Putting it bluntly, yeast do not become overweight. However, fortunately (for us) flies do and this has provided scientists in Josef Penninger's group at the IMBA (Institute of Molecular Biotechnology) in Vienna with a unique handle on the process. Their initial and highly surprising results are reported in the present issue of Cell.
Andrew Pospisilik and Daniel Schramek in Penninger's group have designed a method that allows them rapidly to screen a large percentage of the genome of the fruit fly Drosophila melanogaster for genes that when mutated give rise to disorders in fat metabolism. The screen was based on the extensive fly library at the IMP/IMBA's VDRC (Vienna Drosophila RNAi Centre). Importantly, this permitted them to examine the effects of genes that had previously not been amenable to such studies because mutations in them are lethal at a very early developmental stage. Furthermore, the screen worked in vivo rather than in cultured cells, so there was no need to verify that the results are physiologically relevant.
Application of the screen resulted in a total of about five hundred genes that seemed somehow to be involved in fat metabolism. Many of these had been previously implicated in the process, which confirmed that the method yielded plausible results. Some of the genes identified were found to be active in neurons, suggesting strongly that fat storage in flies can be regulated by neuronal genes: it is clearly the case in mammals that feeding behaviour is under the control of neuronal genes. And some of the candidate regulatory genes worked in muscles: this too is similar to the situation in mammals.
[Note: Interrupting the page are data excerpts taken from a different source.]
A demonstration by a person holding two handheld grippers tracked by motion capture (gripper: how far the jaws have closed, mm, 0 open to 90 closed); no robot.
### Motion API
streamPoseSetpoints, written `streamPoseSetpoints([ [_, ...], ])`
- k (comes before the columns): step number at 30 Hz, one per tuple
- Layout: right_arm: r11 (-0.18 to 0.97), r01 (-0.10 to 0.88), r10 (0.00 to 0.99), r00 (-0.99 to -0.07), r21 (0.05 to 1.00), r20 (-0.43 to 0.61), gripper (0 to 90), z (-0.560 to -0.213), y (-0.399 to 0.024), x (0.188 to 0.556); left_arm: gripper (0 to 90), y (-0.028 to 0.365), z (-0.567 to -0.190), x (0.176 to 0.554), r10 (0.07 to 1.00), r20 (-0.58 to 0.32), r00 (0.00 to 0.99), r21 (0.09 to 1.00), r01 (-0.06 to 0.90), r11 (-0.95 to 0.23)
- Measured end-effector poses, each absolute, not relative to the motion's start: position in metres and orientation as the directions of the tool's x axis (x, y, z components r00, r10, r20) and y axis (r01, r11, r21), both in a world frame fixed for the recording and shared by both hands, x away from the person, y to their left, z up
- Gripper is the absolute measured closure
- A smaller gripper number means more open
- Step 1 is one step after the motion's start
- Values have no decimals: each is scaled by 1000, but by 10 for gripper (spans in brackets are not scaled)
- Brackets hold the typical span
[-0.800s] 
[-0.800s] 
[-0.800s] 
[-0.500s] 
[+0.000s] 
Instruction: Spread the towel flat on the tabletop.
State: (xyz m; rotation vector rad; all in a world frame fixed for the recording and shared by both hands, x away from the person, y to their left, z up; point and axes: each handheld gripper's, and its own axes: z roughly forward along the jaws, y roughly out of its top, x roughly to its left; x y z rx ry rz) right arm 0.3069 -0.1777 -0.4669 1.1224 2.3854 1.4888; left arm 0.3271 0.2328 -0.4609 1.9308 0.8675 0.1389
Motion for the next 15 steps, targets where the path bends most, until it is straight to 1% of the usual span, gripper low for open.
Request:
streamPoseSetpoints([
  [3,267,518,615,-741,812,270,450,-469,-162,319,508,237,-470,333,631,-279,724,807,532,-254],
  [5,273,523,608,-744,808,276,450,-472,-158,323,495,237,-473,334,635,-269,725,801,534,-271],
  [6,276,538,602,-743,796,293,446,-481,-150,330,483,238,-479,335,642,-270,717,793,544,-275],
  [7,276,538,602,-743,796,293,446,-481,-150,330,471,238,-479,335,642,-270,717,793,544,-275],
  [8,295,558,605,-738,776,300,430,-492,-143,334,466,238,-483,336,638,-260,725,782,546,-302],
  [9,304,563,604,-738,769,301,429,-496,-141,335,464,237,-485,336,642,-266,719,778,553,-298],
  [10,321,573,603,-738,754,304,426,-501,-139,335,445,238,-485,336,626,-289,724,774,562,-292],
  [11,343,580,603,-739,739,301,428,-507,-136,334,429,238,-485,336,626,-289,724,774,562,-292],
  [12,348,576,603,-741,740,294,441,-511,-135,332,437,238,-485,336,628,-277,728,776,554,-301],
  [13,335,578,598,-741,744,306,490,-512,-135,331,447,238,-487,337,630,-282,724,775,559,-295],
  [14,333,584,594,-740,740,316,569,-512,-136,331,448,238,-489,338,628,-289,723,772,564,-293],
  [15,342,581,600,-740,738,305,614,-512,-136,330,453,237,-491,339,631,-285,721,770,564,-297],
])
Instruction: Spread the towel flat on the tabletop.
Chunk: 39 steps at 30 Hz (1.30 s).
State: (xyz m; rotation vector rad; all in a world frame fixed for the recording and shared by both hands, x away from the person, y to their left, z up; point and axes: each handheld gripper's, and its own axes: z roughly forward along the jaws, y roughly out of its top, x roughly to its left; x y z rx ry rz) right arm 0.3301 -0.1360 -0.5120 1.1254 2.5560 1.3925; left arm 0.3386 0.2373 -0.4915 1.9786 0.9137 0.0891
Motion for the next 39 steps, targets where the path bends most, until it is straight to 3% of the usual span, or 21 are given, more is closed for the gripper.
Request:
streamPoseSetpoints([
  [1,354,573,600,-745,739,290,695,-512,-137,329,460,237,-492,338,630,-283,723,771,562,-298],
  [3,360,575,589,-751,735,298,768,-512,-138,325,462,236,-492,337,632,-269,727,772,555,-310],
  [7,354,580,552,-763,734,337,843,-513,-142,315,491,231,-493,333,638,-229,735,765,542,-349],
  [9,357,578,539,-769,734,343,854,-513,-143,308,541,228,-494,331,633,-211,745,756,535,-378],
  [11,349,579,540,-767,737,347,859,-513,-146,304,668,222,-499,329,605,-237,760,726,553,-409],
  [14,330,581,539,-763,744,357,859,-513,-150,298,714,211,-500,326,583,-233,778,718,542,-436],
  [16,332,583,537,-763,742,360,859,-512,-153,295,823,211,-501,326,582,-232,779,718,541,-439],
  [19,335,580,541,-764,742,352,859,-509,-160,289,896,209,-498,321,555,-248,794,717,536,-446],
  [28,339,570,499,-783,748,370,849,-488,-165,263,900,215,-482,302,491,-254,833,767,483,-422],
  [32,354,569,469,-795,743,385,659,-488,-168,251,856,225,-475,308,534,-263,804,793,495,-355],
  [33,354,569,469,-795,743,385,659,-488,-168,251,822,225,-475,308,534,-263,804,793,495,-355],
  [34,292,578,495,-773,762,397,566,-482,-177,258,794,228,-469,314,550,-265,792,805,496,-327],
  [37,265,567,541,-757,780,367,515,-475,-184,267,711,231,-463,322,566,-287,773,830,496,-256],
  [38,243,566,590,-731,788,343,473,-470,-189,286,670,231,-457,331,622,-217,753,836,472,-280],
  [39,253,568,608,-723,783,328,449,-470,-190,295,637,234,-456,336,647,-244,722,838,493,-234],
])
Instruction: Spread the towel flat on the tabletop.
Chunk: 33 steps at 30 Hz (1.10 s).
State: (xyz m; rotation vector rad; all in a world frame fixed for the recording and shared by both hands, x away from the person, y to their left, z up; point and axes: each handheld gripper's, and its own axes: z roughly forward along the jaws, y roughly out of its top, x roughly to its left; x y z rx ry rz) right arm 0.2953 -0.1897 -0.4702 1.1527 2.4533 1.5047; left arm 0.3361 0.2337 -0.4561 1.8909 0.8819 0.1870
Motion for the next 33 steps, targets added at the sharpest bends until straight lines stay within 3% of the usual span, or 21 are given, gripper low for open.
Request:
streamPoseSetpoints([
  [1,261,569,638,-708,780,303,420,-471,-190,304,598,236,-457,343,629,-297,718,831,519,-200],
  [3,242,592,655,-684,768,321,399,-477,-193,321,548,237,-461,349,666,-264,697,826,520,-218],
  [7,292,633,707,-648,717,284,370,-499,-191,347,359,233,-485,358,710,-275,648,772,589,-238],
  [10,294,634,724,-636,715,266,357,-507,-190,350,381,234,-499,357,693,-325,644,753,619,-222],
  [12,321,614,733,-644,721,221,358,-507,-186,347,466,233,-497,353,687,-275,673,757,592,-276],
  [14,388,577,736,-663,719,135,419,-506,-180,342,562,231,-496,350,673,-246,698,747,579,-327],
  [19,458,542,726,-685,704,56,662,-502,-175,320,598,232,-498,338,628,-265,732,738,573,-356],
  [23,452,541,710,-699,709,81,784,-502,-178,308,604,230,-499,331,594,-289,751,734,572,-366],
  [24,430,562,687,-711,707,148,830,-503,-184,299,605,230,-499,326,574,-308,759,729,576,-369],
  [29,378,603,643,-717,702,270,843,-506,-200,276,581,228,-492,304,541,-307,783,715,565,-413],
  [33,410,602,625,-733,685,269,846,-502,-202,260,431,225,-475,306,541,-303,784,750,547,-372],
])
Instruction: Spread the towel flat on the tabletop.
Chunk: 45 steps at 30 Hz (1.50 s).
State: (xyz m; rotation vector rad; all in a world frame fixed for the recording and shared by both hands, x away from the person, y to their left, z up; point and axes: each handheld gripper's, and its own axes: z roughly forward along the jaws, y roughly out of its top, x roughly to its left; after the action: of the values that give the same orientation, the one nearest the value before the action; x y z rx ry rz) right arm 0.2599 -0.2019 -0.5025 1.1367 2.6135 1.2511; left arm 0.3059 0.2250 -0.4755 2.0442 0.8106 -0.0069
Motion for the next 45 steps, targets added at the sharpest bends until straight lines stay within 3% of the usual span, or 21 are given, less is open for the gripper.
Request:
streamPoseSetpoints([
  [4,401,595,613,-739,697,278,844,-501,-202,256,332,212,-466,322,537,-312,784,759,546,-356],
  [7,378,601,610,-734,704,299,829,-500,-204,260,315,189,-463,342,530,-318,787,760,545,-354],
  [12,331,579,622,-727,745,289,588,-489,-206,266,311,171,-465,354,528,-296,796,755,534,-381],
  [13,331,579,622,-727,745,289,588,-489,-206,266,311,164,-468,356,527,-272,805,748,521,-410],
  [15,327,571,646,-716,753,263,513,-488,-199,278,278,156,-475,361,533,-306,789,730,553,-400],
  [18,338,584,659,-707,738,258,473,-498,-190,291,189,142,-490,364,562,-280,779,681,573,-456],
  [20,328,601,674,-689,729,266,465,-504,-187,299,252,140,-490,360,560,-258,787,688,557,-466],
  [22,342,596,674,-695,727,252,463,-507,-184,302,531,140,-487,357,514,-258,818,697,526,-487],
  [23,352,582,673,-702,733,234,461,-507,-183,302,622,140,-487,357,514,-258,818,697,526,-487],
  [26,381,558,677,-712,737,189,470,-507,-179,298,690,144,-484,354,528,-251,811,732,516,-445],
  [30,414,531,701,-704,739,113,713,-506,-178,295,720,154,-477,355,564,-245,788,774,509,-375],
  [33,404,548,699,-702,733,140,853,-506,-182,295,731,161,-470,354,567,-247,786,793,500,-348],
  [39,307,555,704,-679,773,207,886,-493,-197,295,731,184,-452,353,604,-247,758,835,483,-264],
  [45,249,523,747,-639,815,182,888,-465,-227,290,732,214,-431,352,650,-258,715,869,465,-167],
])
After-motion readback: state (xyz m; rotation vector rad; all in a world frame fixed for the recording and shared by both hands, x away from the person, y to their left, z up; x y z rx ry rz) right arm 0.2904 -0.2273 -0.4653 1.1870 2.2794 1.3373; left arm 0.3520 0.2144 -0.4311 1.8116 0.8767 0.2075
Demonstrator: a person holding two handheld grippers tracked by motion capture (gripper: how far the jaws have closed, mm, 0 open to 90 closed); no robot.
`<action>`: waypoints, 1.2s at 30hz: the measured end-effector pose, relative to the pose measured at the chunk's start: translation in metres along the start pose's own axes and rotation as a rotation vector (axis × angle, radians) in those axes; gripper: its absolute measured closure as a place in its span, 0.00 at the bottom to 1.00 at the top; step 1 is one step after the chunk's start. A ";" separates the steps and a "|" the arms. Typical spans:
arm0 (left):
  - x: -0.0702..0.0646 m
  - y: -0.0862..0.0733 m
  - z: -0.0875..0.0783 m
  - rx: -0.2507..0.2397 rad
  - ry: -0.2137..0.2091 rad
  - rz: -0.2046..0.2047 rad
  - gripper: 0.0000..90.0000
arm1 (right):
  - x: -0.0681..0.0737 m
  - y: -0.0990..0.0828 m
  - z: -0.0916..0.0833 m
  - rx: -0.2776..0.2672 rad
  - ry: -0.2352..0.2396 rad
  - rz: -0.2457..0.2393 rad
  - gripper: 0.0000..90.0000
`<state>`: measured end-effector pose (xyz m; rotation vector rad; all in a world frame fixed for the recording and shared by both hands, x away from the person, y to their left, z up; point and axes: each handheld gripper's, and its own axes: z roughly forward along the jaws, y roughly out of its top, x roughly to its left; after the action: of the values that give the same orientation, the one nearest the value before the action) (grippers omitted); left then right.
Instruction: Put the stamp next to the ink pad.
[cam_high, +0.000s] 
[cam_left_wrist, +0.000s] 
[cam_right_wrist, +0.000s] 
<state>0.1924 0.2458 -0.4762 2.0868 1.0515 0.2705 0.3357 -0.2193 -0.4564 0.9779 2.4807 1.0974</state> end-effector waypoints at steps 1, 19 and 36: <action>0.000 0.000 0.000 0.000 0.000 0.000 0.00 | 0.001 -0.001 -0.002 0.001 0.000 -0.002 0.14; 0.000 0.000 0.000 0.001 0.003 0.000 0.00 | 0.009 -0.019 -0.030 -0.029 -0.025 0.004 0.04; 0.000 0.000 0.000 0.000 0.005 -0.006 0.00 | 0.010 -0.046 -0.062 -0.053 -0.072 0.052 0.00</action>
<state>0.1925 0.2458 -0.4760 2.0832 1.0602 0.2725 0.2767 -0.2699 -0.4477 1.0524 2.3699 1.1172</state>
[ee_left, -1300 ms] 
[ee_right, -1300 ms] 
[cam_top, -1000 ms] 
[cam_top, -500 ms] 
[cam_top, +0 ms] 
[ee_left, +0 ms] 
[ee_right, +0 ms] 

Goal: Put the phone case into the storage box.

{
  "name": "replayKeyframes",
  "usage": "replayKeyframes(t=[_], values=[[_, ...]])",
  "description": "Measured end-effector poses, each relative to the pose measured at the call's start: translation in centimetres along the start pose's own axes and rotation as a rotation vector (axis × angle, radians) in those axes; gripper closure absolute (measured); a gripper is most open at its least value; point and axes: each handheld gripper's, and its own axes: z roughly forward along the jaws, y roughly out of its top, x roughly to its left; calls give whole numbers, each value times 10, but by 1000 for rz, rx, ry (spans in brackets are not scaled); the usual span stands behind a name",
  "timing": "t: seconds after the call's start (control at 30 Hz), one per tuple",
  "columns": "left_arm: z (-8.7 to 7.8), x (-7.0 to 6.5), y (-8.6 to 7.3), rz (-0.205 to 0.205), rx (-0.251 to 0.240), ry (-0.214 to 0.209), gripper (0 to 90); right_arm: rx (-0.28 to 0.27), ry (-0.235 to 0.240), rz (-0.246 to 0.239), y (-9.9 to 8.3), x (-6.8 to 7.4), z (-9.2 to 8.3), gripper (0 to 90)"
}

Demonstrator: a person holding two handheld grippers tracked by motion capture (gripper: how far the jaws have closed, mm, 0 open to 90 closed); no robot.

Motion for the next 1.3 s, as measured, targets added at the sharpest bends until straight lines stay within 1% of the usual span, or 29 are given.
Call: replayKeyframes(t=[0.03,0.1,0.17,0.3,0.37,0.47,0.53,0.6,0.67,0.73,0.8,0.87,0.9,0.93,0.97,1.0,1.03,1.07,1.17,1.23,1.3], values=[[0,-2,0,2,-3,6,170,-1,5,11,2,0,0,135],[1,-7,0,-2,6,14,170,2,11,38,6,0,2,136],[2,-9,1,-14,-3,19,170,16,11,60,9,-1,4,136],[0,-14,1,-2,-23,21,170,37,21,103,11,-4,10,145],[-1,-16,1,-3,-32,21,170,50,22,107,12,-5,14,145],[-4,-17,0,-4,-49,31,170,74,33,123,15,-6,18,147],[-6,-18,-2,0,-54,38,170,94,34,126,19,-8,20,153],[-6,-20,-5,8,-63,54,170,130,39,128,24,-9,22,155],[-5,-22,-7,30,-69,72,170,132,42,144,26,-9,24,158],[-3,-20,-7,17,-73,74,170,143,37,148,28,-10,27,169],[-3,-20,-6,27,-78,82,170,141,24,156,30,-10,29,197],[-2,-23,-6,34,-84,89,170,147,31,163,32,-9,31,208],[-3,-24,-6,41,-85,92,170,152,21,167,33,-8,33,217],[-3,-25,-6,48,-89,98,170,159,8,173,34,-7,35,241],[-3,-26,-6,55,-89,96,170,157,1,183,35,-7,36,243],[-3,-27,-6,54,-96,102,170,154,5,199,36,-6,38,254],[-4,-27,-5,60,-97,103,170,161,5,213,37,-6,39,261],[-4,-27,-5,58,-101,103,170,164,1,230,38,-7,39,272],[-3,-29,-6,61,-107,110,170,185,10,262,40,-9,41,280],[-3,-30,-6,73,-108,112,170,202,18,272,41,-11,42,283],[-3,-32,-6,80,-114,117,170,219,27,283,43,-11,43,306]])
As expected, the majority of hits from the screen related to genes showed to be active in fat tissue. A good number of them were previously unknown and the screen was thus highly successful in pointing out further areas for study. But perhaps the most significant result of the work was the finding that genes associated with the so-called "hedgehog" signalling pathway are involved in the regulation of fat storage. Hedgehog is one of the "pattern" genes in the fly, responsible for ensuring that developing cells assume the correct identity.
The idea that hedgehog also plays a part in controlling fat levels in flies was extremely interesting as it was consistent with previous findings that inhibition of hedgehog signalling protects mice from gaining weight (see Buhman et al. 2004, J. Nutr. 134, 2979-2984). Mammals store fat in so-called adipocytes, or fat cells. Together with Harald Esterbauer at the Medical University of Vienna, and with the expert assistance of Chi-chung Hui at the University of Toronto, Pospisilik was able to show in cultured cells that hedgehog signalling blocked differentiation of pre-adipocytes to white adipocytes.
To examine directly the effects of inhibiting hedgehog signalling in fat tissues, Pospisilik and Esterbauer generated mice in which the Sufu gene was inactivated solely in these tissues. (Sufu is a known inhibitor of hedgehog signalling.) The mice were healthy but noticeably thin and Pospisilik found that this was because they had essentially no white adipose tissue, although their brown adipose tissues levels were unaffected. And in in vitro experiments on pre-adipocytes, hedgehog activation was shown to inhibit expression of a number of pro-adipogenic genes while stimulating expression of anti-adipogenic genes.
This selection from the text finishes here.